POSTED: 09:45 a.m. HST, Mar 31, 2011
LAST UPDATED: 06:52 p.m. HST, Mar 31, 2011
The 22-year-old Marine Corps aerial gunner who died in the Kaneohe Bay helicopter crash Tuesday night had returned from deployment in Afghanistan last year, and had also served in Iraq.
Marine Corps Base Hawaii identified the Marine today as Cpl. Jonathan Faircloth, of Mechanicsburg, Pa.
Faircloth's parents, Dean and Beverly Faircloth, described their son as a true gentleman and a happy person who loved the Marine Corps and his job. He is also survived by his wife Alicia and two siblings.
Three other Marines survived the crash and are in stable condition at the Queen's Medical Center with ankle and spine injuries, officials said.
Three of the four Marines involved in the helicopter crash were veterans of the Afghan and Iraqi wars with Kaneohe-based units and all were described as "experienced" aviators.
The CH-53D Sea Stallion crashed just after 7 p.m. Tuesday about 2 miles from Marine Corps Base Hawaii in view of Heeia Kea pier. The helicopter had been in the air for just a few minutes after taking off on a routine training mission before calling a Mayday and making an emergency landing on the sandbar.
Faircloth returned from a seven-month deployment in Afghanistan last year and also served in Iraq in 2008. He joined Kaneohe Bay's Marine Heavy Helicopter Squadron 363, Marine Air Group 24 'Red Lions' in April 2007 after enlisting in August 2006.
His personal awards include four Air Medals, two Navy and Marine Corps Achievement Medals, Iraq and Afghanistan Campaign Medals, the Global War on Terrorism Service Medal and the National Defense Service Medal.
Faircloth was pronounced dead by the Honolulu medical examiner and his body was taken to Tripler Army Medical Center Tuesday night.
Injured in the crash were: pilot Maj. Clinton J. Collins, co-pilot Capt. Kevin F. Hayles, and crew chief Cpl. Ronnie E. Brandafino.
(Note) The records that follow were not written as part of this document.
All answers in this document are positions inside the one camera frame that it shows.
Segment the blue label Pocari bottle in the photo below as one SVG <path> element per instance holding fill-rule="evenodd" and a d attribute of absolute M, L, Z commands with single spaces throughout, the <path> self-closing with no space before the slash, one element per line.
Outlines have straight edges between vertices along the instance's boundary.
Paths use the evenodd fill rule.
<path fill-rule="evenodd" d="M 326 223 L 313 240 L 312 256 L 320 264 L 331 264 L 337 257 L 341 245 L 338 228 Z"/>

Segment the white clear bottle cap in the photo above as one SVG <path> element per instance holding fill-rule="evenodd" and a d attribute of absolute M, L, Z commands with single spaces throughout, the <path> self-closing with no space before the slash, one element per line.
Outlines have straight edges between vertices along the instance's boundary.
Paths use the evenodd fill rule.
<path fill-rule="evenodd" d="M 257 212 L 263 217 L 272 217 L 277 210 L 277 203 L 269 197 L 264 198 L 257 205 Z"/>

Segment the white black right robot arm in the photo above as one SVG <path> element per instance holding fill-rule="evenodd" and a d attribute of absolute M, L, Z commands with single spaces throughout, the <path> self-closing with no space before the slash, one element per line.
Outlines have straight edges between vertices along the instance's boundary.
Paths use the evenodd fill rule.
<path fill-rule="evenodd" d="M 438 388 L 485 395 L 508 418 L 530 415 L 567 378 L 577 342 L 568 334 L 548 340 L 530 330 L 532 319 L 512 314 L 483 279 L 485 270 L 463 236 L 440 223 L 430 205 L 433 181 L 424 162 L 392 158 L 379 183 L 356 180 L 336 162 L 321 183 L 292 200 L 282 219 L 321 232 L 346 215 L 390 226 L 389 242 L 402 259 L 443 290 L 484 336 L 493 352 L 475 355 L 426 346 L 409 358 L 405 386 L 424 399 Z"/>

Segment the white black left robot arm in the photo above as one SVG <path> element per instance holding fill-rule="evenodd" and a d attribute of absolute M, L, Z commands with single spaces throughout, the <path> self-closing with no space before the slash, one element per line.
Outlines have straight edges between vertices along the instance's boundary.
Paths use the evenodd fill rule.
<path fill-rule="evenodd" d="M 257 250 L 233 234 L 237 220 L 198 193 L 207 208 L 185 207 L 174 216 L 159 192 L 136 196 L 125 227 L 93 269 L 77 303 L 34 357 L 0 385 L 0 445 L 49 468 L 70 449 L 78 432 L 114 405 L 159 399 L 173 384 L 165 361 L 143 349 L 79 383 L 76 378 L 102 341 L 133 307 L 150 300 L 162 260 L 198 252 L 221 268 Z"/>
All three Marines were taken to Queen's Medical Center and were last reported in stable condition.
While Hayles joined the squadron recently, Collins deployed with the Red Lions squadron once to Afghanistan. Brandafino, who joined the squadron in 2008 deployed with them to Iraq that year and to Afghanistan in 2010. Collins also deployed with the Red Lions' sister squadron, Marine Heavy Helicopter Squadron 326, to Iraq in 2007.
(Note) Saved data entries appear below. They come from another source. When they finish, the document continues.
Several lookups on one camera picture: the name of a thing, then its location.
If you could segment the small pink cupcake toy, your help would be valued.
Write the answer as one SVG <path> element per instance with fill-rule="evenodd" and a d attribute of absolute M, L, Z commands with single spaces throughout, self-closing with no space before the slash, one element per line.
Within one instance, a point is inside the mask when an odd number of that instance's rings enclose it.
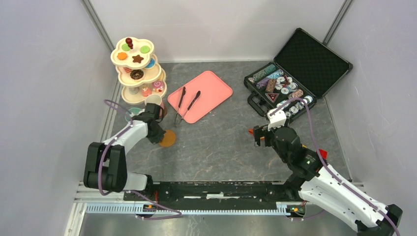
<path fill-rule="evenodd" d="M 152 89 L 147 86 L 143 86 L 141 93 L 143 97 L 148 97 L 149 95 L 152 94 Z"/>

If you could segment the orange flower cookie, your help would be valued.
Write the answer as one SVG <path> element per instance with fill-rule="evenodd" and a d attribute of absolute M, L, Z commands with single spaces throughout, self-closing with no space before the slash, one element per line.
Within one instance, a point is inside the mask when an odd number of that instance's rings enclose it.
<path fill-rule="evenodd" d="M 128 54 L 127 54 L 127 53 L 125 53 L 125 52 L 120 52 L 120 53 L 118 53 L 118 54 L 117 54 L 117 58 L 118 58 L 119 60 L 125 60 L 125 59 L 127 59 L 127 58 L 128 58 Z"/>

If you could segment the pink slice cake toy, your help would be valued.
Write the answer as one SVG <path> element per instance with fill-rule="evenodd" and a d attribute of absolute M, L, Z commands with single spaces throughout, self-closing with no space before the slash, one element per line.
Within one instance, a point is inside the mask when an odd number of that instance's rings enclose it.
<path fill-rule="evenodd" d="M 124 67 L 124 70 L 127 74 L 131 73 L 132 69 L 129 67 Z"/>

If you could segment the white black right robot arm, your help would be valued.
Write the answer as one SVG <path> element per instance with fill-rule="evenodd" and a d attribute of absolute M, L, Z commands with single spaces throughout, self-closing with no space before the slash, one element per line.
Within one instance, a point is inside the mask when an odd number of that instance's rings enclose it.
<path fill-rule="evenodd" d="M 290 127 L 268 129 L 255 126 L 256 145 L 272 147 L 292 171 L 284 195 L 291 201 L 301 198 L 321 207 L 343 221 L 358 236 L 398 236 L 403 211 L 368 196 L 342 177 L 321 154 L 304 146 Z"/>

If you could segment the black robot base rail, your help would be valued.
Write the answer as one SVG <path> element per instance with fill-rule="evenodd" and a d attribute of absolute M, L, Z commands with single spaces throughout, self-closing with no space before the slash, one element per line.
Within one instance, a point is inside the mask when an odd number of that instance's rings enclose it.
<path fill-rule="evenodd" d="M 166 207 L 183 214 L 274 214 L 301 218 L 307 202 L 282 181 L 154 182 L 140 192 L 163 207 L 145 205 L 145 211 Z"/>

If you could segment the chocolate donut toy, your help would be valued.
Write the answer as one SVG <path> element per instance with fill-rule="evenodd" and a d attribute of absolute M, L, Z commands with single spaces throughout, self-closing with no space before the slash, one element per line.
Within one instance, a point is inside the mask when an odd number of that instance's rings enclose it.
<path fill-rule="evenodd" d="M 144 76 L 144 72 L 141 69 L 132 70 L 130 73 L 130 78 L 133 80 L 140 80 Z"/>

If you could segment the blue donut toy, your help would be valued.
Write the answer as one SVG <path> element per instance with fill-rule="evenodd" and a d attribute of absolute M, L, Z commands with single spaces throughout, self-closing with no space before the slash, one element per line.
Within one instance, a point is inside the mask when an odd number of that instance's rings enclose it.
<path fill-rule="evenodd" d="M 145 69 L 152 69 L 155 66 L 156 62 L 154 58 L 151 58 Z"/>

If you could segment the teal green cup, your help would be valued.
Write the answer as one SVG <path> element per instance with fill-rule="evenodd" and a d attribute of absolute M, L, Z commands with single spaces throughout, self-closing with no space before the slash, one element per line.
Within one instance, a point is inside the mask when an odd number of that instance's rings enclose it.
<path fill-rule="evenodd" d="M 125 120 L 126 120 L 127 122 L 130 122 L 130 120 L 131 120 L 134 116 L 139 115 L 141 112 L 143 112 L 143 109 L 141 109 L 141 108 L 136 108 L 136 107 L 130 108 L 130 109 L 128 109 L 128 111 L 125 113 L 124 118 L 125 118 Z"/>

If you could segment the dark brown round coaster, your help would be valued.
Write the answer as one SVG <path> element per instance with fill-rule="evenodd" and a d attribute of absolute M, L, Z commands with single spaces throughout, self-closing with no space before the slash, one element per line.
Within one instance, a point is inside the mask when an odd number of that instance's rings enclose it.
<path fill-rule="evenodd" d="M 161 107 L 161 114 L 160 114 L 160 118 L 164 118 L 167 115 L 167 108 L 162 108 Z"/>

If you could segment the pink mug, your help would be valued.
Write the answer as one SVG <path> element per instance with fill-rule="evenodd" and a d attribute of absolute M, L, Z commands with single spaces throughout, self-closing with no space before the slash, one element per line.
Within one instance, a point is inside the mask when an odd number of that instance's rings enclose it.
<path fill-rule="evenodd" d="M 159 105 L 162 108 L 165 107 L 162 97 L 158 94 L 151 94 L 148 97 L 146 97 L 145 105 L 150 104 L 150 103 Z"/>

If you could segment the white cupcake toy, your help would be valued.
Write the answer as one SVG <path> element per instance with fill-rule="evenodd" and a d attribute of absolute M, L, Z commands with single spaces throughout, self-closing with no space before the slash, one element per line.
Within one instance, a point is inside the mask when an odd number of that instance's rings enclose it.
<path fill-rule="evenodd" d="M 139 87 L 131 87 L 129 88 L 129 93 L 130 94 L 137 94 L 140 91 Z"/>

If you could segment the green round cookie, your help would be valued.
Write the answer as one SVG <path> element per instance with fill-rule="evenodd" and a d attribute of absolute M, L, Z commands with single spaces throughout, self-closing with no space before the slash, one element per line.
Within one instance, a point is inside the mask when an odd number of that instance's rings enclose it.
<path fill-rule="evenodd" d="M 150 50 L 151 50 L 151 47 L 149 47 L 149 46 L 147 46 L 147 45 L 142 46 L 142 47 L 140 48 L 140 52 L 141 52 L 142 54 L 147 54 L 147 53 L 149 53 L 149 52 L 150 52 Z"/>
<path fill-rule="evenodd" d="M 130 51 L 130 47 L 127 43 L 122 44 L 121 49 L 126 52 Z"/>

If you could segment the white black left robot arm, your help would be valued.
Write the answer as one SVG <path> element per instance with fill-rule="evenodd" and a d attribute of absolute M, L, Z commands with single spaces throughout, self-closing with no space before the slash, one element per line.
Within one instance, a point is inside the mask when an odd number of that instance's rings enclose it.
<path fill-rule="evenodd" d="M 116 135 L 104 142 L 92 142 L 87 149 L 84 186 L 98 189 L 103 195 L 123 191 L 129 176 L 126 155 L 144 138 L 152 144 L 163 140 L 166 131 L 159 123 L 164 112 L 160 105 L 148 103 Z"/>

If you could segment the orange round coaster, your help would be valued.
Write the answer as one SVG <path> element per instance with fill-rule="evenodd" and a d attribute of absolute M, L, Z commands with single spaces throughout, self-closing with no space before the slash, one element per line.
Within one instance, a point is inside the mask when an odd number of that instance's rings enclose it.
<path fill-rule="evenodd" d="M 176 135 L 172 130 L 165 130 L 163 139 L 158 143 L 161 147 L 171 147 L 176 141 Z"/>

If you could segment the brown star cookie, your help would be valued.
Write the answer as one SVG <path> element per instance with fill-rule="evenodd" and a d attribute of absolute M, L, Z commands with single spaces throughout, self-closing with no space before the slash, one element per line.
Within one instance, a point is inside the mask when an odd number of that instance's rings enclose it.
<path fill-rule="evenodd" d="M 136 56 L 133 56 L 132 58 L 133 58 L 134 63 L 141 63 L 144 60 L 144 58 L 141 55 L 136 55 Z"/>

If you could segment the pink swirl cake toy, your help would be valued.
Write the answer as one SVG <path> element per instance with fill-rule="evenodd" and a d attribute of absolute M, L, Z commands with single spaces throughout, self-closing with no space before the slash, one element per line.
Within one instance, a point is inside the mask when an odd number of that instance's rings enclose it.
<path fill-rule="evenodd" d="M 154 92 L 163 92 L 165 90 L 165 83 L 161 80 L 152 83 Z"/>
The Marines continued investigating the cause of the crash today. Navy divers are trying to figure out how to remove the helicopter from the sandbar in Kaneohe Bay in the "safest and best way to protect the environment," a Navy spokesman said.
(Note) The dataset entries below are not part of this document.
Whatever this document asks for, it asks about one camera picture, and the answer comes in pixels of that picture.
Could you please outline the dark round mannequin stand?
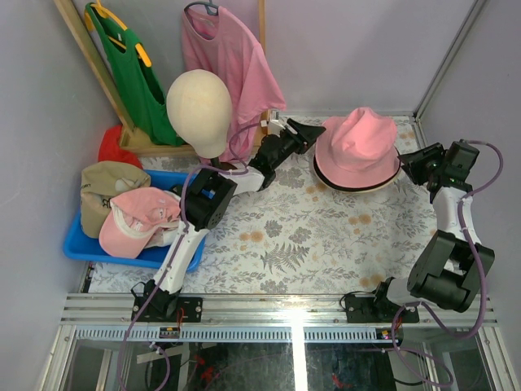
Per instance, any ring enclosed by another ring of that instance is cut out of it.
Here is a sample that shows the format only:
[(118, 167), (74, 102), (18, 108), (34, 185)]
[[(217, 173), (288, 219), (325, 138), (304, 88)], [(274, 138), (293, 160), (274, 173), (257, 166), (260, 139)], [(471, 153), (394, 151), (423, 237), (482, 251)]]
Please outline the dark round mannequin stand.
[(216, 168), (224, 170), (224, 171), (232, 171), (232, 172), (243, 172), (243, 165), (236, 165), (230, 162), (221, 162), (218, 159), (215, 159), (212, 163)]

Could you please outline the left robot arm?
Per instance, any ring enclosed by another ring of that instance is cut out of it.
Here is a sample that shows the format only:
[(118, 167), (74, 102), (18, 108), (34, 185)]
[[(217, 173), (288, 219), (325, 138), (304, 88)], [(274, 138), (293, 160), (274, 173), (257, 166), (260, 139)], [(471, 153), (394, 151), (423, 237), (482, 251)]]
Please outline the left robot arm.
[(243, 169), (223, 170), (202, 165), (188, 174), (181, 188), (181, 221), (161, 267), (134, 296), (134, 322), (180, 322), (188, 311), (179, 302), (186, 272), (209, 231), (222, 220), (234, 196), (266, 189), (276, 169), (291, 155), (302, 155), (326, 131), (288, 119), (278, 134), (261, 140), (255, 156)]

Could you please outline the blue plastic bin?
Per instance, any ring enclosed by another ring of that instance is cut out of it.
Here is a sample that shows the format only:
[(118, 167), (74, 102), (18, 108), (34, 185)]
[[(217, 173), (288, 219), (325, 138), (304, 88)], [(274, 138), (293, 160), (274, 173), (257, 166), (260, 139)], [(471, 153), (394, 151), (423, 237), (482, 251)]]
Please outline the blue plastic bin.
[[(151, 185), (168, 190), (185, 182), (187, 173), (166, 172), (146, 169), (151, 176)], [(118, 265), (159, 269), (167, 255), (169, 247), (144, 249), (137, 258), (111, 257), (105, 253), (98, 239), (88, 237), (81, 229), (81, 212), (72, 220), (72, 225), (63, 242), (66, 257), (79, 261), (104, 262)]]

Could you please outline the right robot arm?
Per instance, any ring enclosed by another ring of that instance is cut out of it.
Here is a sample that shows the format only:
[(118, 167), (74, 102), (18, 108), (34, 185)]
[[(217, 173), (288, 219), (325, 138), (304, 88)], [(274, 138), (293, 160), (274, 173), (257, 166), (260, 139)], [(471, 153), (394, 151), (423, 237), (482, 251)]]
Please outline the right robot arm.
[(373, 292), (351, 292), (340, 299), (349, 323), (387, 323), (395, 317), (416, 323), (412, 309), (398, 314), (401, 306), (420, 301), (459, 313), (470, 307), (495, 260), (494, 251), (482, 245), (471, 216), (476, 191), (467, 178), (479, 155), (476, 145), (463, 139), (449, 148), (435, 143), (399, 157), (409, 179), (430, 194), (436, 232), (408, 278), (389, 278)]

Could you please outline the pink baseball cap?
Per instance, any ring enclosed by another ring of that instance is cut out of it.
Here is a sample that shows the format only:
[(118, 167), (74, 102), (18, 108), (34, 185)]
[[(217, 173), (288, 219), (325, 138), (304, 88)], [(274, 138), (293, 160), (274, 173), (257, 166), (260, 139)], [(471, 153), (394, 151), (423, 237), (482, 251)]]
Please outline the pink baseball cap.
[(143, 187), (111, 199), (111, 211), (99, 233), (103, 251), (134, 259), (147, 248), (173, 243), (179, 225), (179, 199), (170, 191)]

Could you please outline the pink bucket hat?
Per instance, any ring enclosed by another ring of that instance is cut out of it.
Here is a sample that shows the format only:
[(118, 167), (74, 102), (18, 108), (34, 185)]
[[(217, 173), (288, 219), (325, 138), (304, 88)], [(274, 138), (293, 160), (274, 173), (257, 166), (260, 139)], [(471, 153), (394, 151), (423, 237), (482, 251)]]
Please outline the pink bucket hat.
[(313, 158), (316, 175), (339, 191), (372, 191), (400, 171), (395, 147), (397, 127), (389, 116), (357, 108), (346, 117), (333, 116), (322, 124)]

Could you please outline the beige mannequin head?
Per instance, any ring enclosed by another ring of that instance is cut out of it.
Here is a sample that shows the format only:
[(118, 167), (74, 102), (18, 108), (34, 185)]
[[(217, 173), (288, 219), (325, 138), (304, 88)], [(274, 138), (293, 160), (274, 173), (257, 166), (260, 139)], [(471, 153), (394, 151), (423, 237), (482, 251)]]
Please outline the beige mannequin head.
[(169, 121), (177, 134), (204, 159), (227, 148), (233, 106), (225, 83), (202, 69), (184, 72), (166, 96)]
The 88-foot-long, 21-ton helicopter remained on its side in shallow water this morning. Options to remove the wreckage include lifting it by helicopter or bringing it in on a barge. The Coast Guard is enforcing a 500-yard safety zone around the helicopter. Officials said they expected that a fuel spill from the crash would evaporate with minimal environmental impact.